Die zweite Sahneseite des ID.Buzz ist sein wahlweise hohes Niveau an Fahrerassistenz bis hin zu teilautomatisiertem Fahren auf Level 2, perspektivisch sogar Level 3 oder 4. Wer den Travel Assist für 1.700 Euro ordert und am Lenkrad aktiviert, wird zuverlässig und mittlerweile wohldosiert auf Abstand und in der Spur gehalten, zudem vor Fahrzeugen im toten Winkel –  als gut wahrnehmbare Leuchtmarke im Spiegelgehäuse – oder vor Kollisionen gewarnt, nötigenfalls automatisch eingebremst. Wer es provoziert, den gemahnt der Automat, die Hände wieder ans Lenkrad zu nehmen.

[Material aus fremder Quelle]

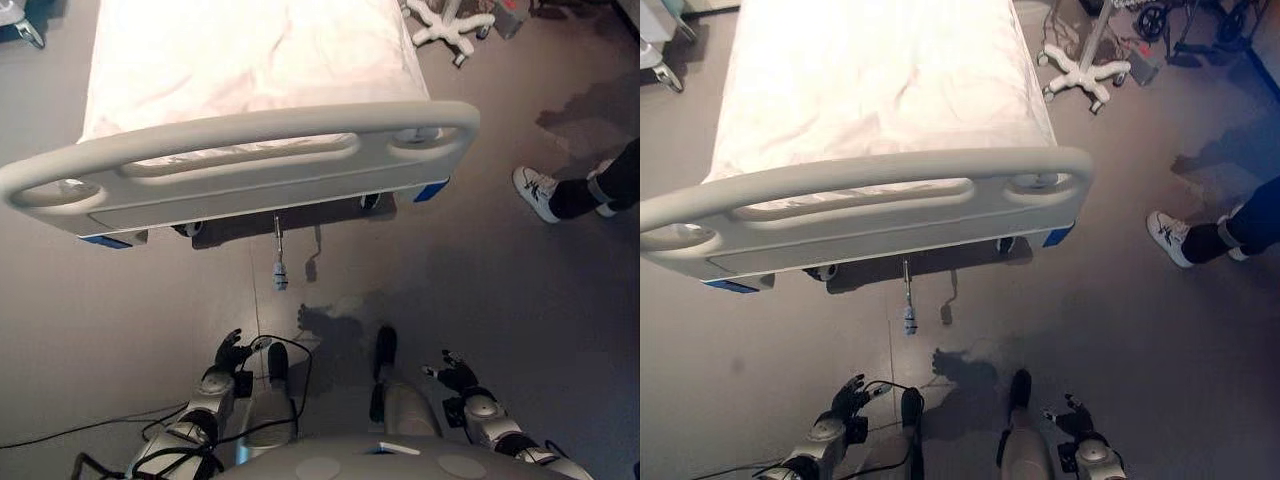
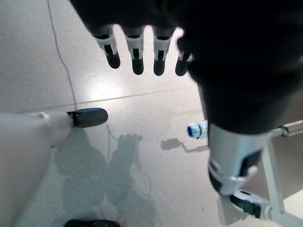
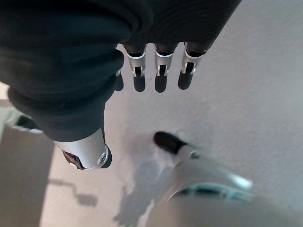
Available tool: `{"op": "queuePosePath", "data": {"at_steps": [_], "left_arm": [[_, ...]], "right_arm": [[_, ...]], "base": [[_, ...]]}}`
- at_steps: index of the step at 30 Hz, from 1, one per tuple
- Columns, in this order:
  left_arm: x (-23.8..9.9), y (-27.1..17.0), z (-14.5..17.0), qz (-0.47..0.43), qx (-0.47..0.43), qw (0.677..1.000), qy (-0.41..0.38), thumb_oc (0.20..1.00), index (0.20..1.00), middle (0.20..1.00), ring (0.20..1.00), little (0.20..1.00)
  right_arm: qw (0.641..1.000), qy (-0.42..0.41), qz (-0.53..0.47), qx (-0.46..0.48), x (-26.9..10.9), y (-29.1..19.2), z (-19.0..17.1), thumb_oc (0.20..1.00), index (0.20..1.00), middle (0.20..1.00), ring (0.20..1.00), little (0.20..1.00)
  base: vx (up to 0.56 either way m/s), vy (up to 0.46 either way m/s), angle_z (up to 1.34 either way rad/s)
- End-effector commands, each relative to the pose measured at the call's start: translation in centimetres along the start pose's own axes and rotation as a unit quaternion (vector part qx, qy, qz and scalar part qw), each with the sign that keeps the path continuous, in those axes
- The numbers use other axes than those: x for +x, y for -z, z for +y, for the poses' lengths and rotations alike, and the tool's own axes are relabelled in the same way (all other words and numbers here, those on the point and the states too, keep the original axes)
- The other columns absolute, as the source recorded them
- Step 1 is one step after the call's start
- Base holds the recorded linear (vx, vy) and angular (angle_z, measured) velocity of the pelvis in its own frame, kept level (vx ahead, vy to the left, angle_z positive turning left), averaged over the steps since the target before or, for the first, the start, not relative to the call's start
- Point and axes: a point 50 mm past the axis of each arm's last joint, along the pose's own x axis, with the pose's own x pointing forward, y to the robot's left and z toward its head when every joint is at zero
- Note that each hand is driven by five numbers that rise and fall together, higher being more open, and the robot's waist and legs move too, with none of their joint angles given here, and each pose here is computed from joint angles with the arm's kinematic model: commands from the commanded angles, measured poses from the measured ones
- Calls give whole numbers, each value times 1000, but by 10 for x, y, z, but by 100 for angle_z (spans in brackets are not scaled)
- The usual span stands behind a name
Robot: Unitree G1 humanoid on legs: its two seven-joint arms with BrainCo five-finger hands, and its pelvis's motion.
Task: Raise the hospital bed
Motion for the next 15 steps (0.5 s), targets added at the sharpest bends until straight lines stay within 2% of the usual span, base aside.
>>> {"op": "queuePosePath", "data": {"at_steps": [1, 6, 15], "left_arm": [[6, -24, 0, -35, -24, 999, -14, 1000, 1000, 1000, 1000, 1000], [11, -51, -4, -69, -47, 996, -4, 1000, 1000, 1000, 1000, 1000], [12, -124, -13, -171, -97, 980, 11, 1000, 1000, 1000, 1000, 1000]], "right_arm": [[999, 29, -33, 18, 6, -19, -16, 1000, 1000, 1000, 1000, 1000], [999, 13, -31, 35, 9, -24, -18, 1000, 1000, 1000, 1000, 1000], [997, 18, -45, 58, 11, -34, -20, 1000, 1000, 1000, 1000, 1000]], "base": [[-85, 6, -7], [-43, -2, -4], [-27, 1, -2]]}}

Das Navi steuert auch Schwarmdaten von anderen, per WLAN-Funk verkuppelten, ID-Modellen (Car2X) im Verkehr bei, etwa um die Spurführung bei schlechter Markierung zu optimieren oder sogar erstmals einen „assistierten Spurwechsel“ zu unterstützen, was uns zugegebenermaßen noch unheimlich ist und lieber selbst vollzogen wird. Einzig die Verkehrszeichenerkennung mit intelligentem Tempomaten fehlt hier und kostet beim Cargo nochmal 600 Euro extra. Beim Kombi ist sie wie auch der Spurassistent oder Abbiege- und Ausweichassi Serie. Der Bus kommt zudem mit ID. Light in Serie, das mit flirrenden Farbsignalen unter der Windschutzscheibe eher etwas irritiert. Wo gespart wird, merkt man am Verbau von laut VW verschleißfreien Trommelbremsen hinten in den breiteren und mindestens 18 bis 21 Zoll großen Hinterreifen. Der ID. Buzz verzögert aber zuverlässig und stramm, falls die Rekuperation mal nicht reichen sollte.

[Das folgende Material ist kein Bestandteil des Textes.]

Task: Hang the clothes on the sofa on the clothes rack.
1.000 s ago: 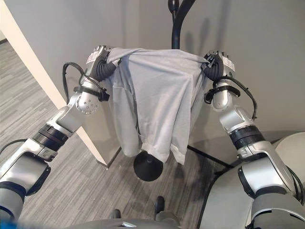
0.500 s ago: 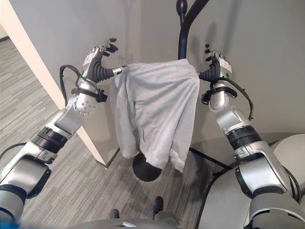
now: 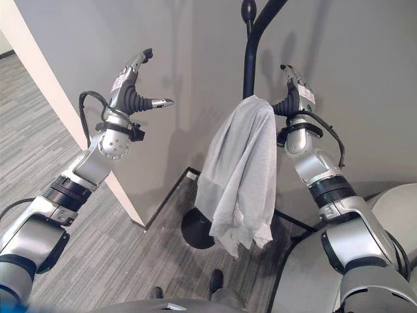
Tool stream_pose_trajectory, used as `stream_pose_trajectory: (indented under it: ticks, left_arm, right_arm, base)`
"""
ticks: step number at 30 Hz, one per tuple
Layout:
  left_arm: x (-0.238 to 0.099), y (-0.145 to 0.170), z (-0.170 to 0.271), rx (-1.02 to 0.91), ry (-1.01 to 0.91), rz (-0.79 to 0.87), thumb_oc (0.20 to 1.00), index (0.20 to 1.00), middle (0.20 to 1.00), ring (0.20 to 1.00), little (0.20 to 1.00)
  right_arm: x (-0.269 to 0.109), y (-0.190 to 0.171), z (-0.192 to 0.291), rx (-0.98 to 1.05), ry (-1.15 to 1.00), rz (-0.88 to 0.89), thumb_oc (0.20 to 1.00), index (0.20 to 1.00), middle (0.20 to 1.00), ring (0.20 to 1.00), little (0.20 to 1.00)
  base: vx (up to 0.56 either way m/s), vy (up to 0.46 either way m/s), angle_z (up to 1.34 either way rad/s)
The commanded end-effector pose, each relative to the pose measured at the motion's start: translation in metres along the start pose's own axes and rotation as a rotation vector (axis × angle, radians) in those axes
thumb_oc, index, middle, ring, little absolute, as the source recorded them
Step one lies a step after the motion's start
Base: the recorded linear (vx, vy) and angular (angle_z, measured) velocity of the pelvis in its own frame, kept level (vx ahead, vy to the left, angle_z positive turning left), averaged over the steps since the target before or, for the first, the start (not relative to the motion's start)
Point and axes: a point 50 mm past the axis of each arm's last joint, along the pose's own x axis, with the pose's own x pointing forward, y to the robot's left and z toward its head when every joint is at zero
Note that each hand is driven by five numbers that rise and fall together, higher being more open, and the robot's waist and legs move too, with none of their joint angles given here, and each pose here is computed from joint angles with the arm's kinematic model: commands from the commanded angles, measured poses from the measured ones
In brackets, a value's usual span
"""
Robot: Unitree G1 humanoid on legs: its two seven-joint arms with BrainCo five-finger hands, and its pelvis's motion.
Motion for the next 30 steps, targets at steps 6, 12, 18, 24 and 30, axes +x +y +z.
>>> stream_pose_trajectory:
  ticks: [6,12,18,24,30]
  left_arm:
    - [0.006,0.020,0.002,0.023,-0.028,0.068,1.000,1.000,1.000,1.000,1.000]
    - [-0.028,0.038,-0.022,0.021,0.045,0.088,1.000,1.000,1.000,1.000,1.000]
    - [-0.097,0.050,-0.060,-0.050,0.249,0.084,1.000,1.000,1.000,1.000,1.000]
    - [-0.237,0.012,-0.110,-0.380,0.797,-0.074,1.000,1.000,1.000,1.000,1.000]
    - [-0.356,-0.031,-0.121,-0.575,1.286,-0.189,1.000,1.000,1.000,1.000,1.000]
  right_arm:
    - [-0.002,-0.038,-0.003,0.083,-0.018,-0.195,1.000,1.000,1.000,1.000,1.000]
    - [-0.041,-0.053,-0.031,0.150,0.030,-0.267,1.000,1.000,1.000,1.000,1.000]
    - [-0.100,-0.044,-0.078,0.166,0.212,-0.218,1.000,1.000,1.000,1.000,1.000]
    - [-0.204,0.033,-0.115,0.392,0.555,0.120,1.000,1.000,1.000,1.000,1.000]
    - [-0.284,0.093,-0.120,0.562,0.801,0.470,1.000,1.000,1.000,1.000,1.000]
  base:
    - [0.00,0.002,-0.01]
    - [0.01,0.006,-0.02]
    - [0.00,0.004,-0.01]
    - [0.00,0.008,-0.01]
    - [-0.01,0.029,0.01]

Tolle Features, vieles gegen Aufpreis

Zum (wahlweise) hohen Sicherheitslevel gesellt sich eine zeitgemäße (wahlweise) Konnektivität auf Basis des ab 1.200 Euro teuren Konzern-Infotainments, das mit präziser Echtzeitnavigation in 3D-Optik klotzt. Bis zu acht USB-C-Slots mit Leistung bis 45 Watt sind verfügbar. Bedientechnisch fremdelt man noch immer mit der umständlichen Wisch-Weg-Regulierung etwa des Klimas, auch hier: Innovation nicht gleich Fortschritt. Funktionen finden sich aber zahlreich in den Submenüs.

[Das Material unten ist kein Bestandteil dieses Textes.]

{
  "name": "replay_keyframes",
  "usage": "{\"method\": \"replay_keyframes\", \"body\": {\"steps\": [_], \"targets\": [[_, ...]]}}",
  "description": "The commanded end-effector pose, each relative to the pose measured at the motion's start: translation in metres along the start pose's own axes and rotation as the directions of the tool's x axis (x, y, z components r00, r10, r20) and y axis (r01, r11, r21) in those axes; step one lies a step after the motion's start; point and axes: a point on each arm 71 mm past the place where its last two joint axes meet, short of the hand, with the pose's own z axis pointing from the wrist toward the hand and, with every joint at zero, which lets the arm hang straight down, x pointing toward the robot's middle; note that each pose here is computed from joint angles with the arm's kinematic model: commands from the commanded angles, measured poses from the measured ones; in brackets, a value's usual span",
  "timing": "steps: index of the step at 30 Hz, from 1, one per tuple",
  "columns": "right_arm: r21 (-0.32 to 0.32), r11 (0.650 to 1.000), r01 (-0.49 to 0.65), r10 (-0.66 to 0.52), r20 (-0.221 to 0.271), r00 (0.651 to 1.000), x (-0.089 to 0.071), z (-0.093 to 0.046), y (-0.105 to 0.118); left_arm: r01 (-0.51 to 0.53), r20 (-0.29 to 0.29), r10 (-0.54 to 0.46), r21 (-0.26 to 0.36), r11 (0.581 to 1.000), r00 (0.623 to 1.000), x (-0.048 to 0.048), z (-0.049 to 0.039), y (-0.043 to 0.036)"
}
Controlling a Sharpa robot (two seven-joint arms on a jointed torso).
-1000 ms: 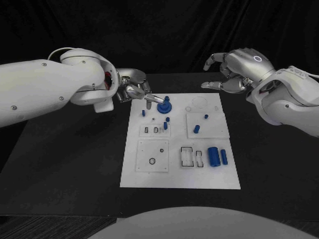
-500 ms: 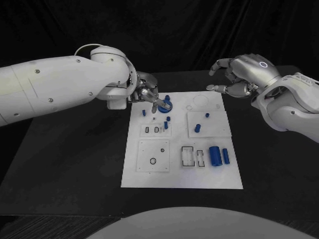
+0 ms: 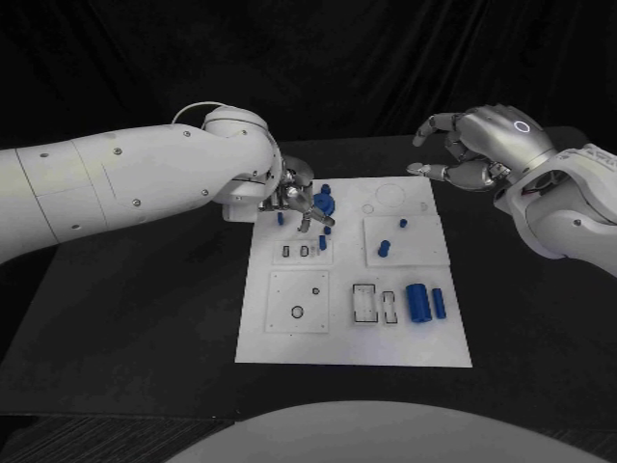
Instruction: Assemble the parts on the task board
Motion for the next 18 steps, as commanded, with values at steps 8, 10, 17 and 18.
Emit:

Im radikal aus dem Baukasten übernommenen Zentraldisplay kann man sich nur den Langzeitverbrauch anzeigen lassen, der Individualisierungsspielraum hält sich hier in Grenzen. Wichtig ist das Keyless-Entry und Go-System, das aber immer 800 Euro extra kostet. Profis können gegen Aufpreis auf die Telematik „We Connect Fleet“ zurückgreifen, inklusive Wartungsmanagement, digitalem Fahrten/Kostenbuch sowie Fahrzeugprofil.

Zum Standard zählt dagegen: Die Update-Fähigkeit des ID. Buzz „Over the Air“ (OTA). So soll der E-Bulli mit der Zeit immer schlauer werden. Ebenso Standard: Der E-Bulli wird bilanziell CO2-neutral geliefert, auch dank tierfreier, recycelter und recycelbarer Materialien. Schon heute strahlt er in Serie so knuffig ins Umfeld, dass oft ein Lächeln zurückkommt. Oder man gar freundlich verfolgt wird.